Thank you for your comments!
I will filter it out, so hopefully in future my mca expirience will be better :)

If you run multiple iterations and print the timeline view, you can see how the "average wait time" in the scheduler's queue is quite high for the shlq instruction.

Aha, so far i kinda ignored -timeline switch.
Those flags need work i think. I have just tried enabling them all, and it seems like they invert the current state?
I'd like to 1. have a switch to turn them all on, 2. maybe print which ones are currently enabled in -help

That should not happen.
I guess you passed flag -instruction-tables too? To avoid confusions, I will remove that flag from the "View Options", since it is used to print a completely different report.

Sounds about right.

I'd like to 1. have a switch to turn them all on,

Sure, that can be added.

  1. maybe print which ones are currently enabled in -help

That can be done. At the moment, the llvm-mca commandline documentation specifies which views are enabled by default. I am going to add that information to the "help" too.

Yay! Thank you!

Cheers,
-Andrea

spatel accepted this revision.May 7 2018, 10:22 AM

LGTM - but I want to point out that the mca analysis may not be accurate for these sequences yet. We don't have the zero idiom (xor %eax, %eax) recognition yet ( https://bugs.llvm.org/show_bug.cgi?id=36671 ), so the stats for those cases are probably pessimistic.

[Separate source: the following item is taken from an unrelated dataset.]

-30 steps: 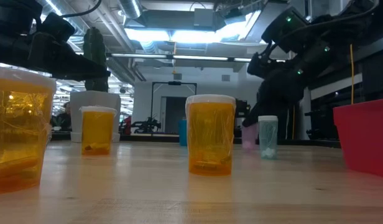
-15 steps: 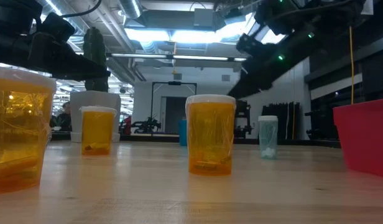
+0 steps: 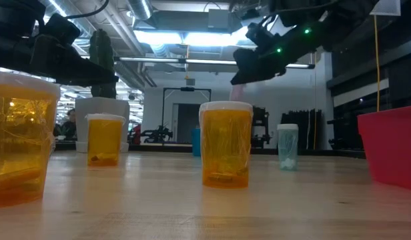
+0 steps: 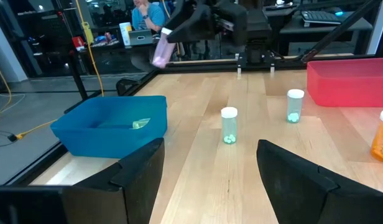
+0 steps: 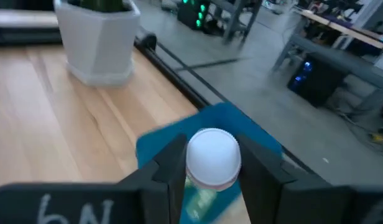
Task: Pick and place medicine bottles into bin by pill shape (circle, oval)
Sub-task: Put the small pink pill bottle into the blue bin, then put the small green pill bottle into the blue bin
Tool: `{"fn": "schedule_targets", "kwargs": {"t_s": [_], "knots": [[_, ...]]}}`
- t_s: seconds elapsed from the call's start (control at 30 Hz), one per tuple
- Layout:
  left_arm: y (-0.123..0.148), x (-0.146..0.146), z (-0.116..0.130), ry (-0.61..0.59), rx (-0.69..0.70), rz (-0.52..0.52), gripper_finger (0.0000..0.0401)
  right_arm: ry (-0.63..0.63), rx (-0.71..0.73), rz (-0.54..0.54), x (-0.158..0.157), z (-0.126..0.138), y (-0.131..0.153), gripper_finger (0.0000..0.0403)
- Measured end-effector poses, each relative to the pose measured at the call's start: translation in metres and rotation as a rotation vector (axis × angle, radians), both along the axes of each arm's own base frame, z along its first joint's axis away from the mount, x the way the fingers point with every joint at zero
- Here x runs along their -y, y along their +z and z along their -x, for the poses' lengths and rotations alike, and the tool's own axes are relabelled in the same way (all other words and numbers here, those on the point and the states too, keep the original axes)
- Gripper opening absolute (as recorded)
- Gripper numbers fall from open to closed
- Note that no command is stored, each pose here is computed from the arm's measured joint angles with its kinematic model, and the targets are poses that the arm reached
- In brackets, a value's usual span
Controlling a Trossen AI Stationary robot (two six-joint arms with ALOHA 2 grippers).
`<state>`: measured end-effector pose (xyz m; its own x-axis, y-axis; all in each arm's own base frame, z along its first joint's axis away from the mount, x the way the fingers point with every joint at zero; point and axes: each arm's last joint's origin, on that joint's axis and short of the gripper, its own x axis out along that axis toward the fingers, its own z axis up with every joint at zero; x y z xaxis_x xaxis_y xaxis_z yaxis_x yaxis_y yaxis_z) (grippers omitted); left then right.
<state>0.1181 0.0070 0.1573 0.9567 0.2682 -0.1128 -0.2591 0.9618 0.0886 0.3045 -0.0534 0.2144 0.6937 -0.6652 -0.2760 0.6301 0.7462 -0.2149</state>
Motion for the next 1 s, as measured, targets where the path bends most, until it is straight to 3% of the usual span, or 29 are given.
{"fn": "schedule_targets", "kwargs": {"t_s": [0.53, 0.83, 1.0], "knots": [[0.000, 0.000, 0.000, 0.000, 0.000, 0.000, 0.0247, 0.032, 0.210, -0.160, 0.055, -0.014, -0.030, 0.0124], [0.000, 0.000, 0.000, 0.001, 0.000, 0.000, 0.0247, 0.029, 0.233, -0.149, 0.059, -0.015, -0.027, 0.0164], [0.000, 0.000, 0.000, 0.001, 0.000, 0.000, 0.0247, 0.092, 0.264, -0.156, 0.060, -0.022, -0.016, 0.0189]]}}
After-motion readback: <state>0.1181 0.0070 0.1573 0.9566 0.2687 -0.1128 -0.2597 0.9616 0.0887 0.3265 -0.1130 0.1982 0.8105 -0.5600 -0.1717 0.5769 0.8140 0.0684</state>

This revision is now accepted and ready to land.May 7 2018, 10:22 AM

LGTM

Thank you for the review!

but I want to point out that the mca analysis may not be accurate for these sequences yet. We don't have the zero idiom (xor %eax, %eax) recognition yet ( https://bugs.llvm.org/show_bug.cgi?id=36671 ), so the stats for those cases are probably pessimistic.

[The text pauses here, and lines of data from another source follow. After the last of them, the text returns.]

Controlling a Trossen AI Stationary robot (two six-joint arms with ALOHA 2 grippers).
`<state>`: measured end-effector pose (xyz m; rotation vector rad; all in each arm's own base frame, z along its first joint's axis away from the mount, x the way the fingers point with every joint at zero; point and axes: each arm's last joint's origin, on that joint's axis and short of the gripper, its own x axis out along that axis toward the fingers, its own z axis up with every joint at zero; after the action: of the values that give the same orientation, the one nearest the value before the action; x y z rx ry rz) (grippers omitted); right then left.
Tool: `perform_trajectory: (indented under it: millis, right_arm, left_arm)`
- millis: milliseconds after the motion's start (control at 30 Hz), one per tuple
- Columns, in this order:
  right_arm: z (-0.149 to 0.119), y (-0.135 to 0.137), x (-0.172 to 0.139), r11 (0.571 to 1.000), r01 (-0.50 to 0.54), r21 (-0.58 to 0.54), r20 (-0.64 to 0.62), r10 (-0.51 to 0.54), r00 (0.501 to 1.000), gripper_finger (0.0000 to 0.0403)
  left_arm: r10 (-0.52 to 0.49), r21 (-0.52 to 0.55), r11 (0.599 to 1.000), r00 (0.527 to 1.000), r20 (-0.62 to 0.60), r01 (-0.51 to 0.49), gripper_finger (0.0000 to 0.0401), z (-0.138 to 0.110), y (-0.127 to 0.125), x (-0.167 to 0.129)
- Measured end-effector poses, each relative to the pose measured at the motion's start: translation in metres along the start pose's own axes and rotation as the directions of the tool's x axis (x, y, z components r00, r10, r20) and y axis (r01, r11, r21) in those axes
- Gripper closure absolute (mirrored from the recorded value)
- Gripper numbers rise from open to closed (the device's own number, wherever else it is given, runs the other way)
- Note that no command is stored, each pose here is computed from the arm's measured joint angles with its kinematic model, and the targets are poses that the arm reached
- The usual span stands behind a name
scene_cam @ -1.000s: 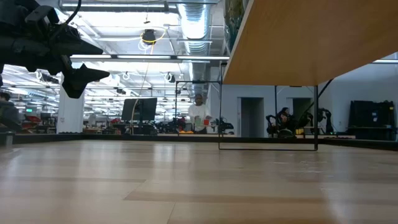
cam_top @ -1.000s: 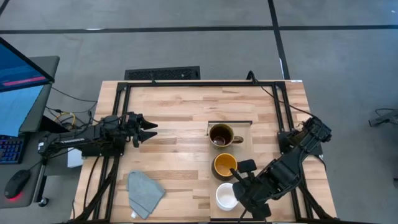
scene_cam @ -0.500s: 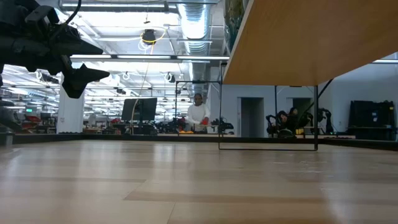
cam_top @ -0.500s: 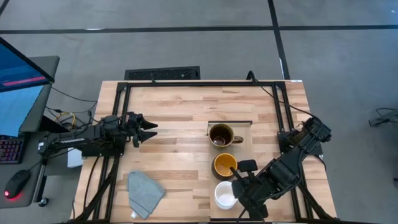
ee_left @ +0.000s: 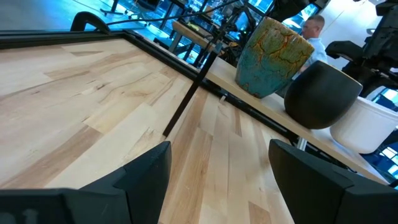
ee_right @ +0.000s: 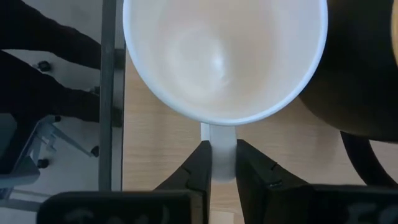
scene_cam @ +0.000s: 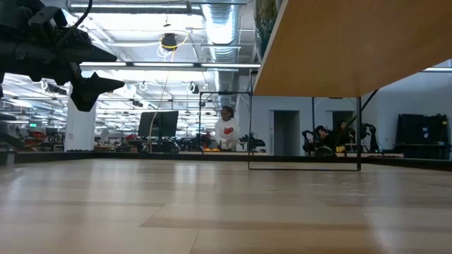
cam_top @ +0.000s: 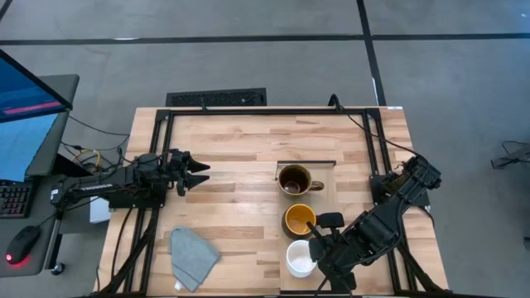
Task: Stack small to large cups/mugs on shelf
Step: Put the white mug on the shelf
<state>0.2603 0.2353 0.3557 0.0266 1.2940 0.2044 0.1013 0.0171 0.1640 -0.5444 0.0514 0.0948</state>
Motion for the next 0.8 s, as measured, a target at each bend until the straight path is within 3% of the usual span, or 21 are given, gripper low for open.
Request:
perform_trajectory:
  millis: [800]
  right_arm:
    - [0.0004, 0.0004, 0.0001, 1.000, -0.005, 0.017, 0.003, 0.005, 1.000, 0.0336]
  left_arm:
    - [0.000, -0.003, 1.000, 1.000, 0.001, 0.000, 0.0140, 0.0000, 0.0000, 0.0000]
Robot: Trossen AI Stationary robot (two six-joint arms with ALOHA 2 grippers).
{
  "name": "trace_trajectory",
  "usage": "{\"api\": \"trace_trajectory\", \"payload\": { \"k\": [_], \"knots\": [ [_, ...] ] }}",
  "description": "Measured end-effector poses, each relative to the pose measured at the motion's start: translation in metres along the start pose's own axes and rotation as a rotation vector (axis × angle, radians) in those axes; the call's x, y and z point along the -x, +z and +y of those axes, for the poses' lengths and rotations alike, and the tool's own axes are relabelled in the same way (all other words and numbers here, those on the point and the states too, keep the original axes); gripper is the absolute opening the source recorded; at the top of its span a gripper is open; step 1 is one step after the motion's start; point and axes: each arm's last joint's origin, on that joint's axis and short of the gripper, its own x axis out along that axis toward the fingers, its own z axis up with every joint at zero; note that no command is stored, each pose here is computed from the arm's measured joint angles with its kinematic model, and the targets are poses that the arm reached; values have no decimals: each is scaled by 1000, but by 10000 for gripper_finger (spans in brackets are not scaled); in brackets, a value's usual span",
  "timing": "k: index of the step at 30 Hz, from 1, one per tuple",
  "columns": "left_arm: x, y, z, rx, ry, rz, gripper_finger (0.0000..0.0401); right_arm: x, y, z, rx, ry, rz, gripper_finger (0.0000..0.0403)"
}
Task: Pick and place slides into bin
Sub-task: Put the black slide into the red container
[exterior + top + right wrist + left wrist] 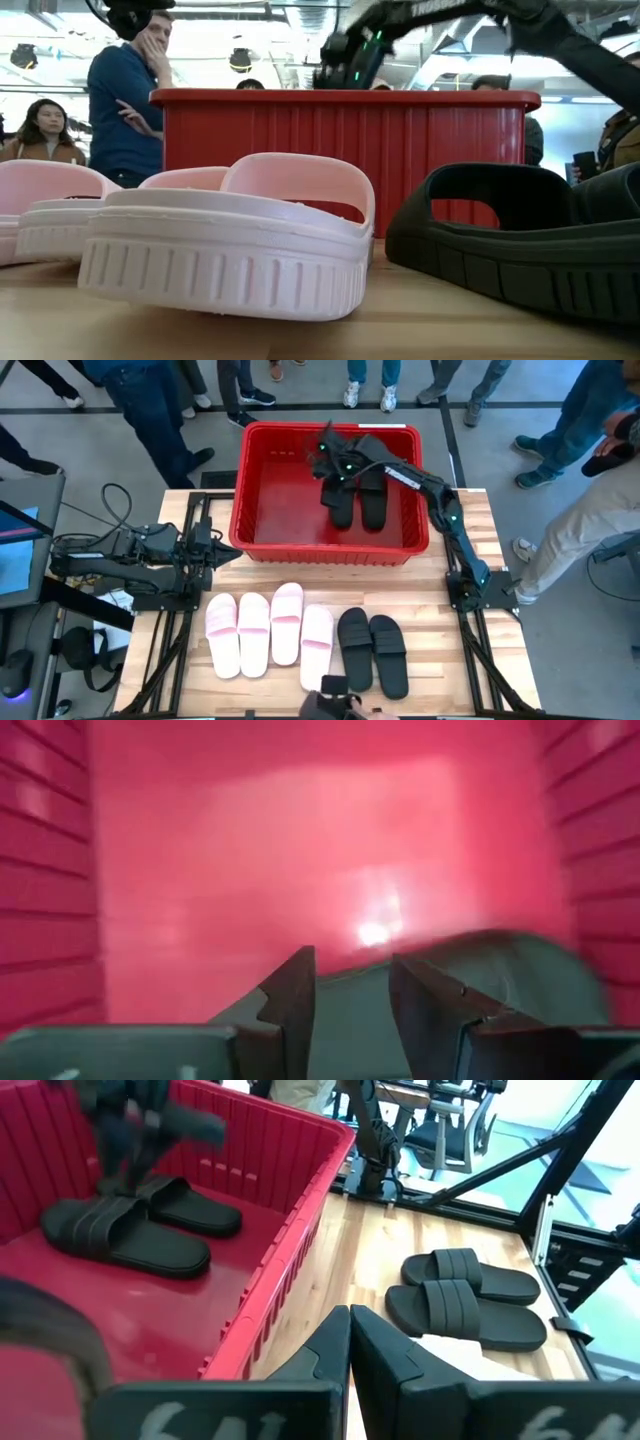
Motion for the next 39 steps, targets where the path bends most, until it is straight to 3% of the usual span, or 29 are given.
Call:
{"api": "trace_trajectory", "payload": {
  "k": [9, 20, 31, 39],
  "knots": [
    [0, 0, 0, -52, 0, 0, 0, 102, 2, 25, 3, -84, -155, 116],
    [0, 0, 0, -65, -16, 0, 0, 195, -20, 71, -10, -141, -227, 116],
    [0, -1, -3, -49, -95, 19, 0, 257, -42, 139, 37, -55, -315, 116],
    [0, -1, -4, -48, -156, 32, 0, 280, -50, 185, 63, -23, -370, 116]
  ]
}}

I defer to you on the question whether icmp-opt.ll, selectcc-to-shiftand.ll changes are a regression (in which case they should be updated to use hasAndNotCompare() instead of hasAndNot())

LGTM

Thank you for the review!

but I want to point out that the mca analysis may not be accurate for these sequences yet. We don't have the zero idiom (xor %eax, %eax) recognition yet ( https://bugs.llvm.org/show_bug.cgi?id=36671 ), so the stats for those cases are probably pessimistic.

I defer to you on the question whether icmp-opt.ll, selectcc-to-shiftand.ll changes are a regression (in which case they should be updated to use hasAndNotCompare() instead of hasAndNot())

No - I think the test+set sequences are likely equal or better for most uarch, so those are improvements. They should also be less instruction bytes, so that's good too.

This revision was automatically updated to reflect the committed changes.